══ Data shown ══

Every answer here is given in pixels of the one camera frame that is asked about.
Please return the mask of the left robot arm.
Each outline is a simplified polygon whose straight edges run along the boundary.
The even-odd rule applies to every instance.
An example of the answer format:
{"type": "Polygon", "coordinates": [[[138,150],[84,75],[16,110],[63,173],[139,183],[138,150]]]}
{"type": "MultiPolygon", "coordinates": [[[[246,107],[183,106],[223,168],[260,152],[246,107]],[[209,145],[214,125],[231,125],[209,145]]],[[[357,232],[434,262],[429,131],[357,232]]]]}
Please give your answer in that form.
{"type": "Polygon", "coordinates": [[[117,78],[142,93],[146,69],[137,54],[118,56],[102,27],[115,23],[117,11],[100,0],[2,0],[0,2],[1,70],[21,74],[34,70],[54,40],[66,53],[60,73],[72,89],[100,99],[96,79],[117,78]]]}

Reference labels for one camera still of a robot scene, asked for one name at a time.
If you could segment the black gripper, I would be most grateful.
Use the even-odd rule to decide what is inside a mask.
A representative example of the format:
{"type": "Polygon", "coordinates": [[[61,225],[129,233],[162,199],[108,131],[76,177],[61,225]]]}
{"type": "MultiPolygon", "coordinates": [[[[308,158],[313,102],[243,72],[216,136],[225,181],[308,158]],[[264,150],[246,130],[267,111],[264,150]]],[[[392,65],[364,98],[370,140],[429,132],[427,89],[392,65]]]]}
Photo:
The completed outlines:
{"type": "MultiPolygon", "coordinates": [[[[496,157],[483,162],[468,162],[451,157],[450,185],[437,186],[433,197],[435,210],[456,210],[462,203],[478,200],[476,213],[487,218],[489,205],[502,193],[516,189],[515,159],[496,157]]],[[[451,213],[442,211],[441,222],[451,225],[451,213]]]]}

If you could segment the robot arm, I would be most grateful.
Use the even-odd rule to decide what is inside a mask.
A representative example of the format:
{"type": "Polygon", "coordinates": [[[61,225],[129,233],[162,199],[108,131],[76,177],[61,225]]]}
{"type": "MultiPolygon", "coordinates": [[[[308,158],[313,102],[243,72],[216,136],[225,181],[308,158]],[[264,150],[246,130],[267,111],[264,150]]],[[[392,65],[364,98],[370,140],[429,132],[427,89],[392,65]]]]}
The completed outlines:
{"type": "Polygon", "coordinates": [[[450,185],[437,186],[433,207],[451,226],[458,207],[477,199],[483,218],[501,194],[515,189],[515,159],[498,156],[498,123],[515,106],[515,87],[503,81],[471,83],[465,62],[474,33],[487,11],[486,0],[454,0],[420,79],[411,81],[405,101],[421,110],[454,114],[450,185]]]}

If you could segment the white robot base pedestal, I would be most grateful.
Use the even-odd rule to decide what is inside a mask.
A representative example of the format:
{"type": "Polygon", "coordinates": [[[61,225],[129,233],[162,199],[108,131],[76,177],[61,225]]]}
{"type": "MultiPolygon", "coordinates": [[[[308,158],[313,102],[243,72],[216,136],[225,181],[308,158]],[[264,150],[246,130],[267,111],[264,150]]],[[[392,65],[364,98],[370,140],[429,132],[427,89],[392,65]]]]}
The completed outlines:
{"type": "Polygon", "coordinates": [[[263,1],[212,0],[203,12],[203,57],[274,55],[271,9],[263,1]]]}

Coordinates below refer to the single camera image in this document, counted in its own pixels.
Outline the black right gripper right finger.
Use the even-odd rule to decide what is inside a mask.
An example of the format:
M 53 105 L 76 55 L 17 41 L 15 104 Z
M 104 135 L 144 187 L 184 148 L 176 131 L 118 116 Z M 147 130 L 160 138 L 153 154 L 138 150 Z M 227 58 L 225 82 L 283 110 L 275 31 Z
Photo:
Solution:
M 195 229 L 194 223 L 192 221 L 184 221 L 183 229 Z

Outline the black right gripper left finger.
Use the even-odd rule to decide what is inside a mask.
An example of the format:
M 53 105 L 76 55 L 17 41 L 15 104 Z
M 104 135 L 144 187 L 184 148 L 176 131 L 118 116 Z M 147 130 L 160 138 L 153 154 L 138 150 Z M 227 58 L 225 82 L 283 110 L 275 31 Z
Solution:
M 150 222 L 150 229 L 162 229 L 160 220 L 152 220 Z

═══
══ Data shown ══

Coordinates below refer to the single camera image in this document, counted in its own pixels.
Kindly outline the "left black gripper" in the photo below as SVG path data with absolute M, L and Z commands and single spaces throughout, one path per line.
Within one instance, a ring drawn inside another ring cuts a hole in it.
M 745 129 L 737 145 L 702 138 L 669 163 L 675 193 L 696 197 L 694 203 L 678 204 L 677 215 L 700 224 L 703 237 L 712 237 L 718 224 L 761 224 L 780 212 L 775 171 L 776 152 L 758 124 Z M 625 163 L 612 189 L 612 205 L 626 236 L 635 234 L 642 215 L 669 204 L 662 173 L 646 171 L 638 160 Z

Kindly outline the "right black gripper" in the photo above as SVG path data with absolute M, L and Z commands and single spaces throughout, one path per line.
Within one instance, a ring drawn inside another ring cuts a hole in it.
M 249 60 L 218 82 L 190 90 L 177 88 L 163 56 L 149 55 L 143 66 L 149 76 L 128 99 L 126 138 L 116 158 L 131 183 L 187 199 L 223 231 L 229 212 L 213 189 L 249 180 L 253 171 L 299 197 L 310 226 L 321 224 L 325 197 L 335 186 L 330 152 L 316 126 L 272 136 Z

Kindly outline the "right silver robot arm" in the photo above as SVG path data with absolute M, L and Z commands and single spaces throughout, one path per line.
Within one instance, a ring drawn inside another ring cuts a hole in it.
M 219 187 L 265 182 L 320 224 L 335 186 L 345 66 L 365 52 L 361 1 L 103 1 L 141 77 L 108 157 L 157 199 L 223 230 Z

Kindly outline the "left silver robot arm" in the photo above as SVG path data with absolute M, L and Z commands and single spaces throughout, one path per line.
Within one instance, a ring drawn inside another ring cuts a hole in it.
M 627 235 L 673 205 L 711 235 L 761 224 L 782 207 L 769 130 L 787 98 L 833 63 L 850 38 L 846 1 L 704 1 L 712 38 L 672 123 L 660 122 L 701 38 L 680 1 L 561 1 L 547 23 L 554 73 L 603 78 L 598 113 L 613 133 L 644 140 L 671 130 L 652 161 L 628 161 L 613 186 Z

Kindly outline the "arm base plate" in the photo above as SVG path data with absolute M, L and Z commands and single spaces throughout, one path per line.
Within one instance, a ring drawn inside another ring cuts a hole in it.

═══

Report, from the entries above, each line where "finger" is found.

Outline the black right gripper right finger.
Outline the black right gripper left finger.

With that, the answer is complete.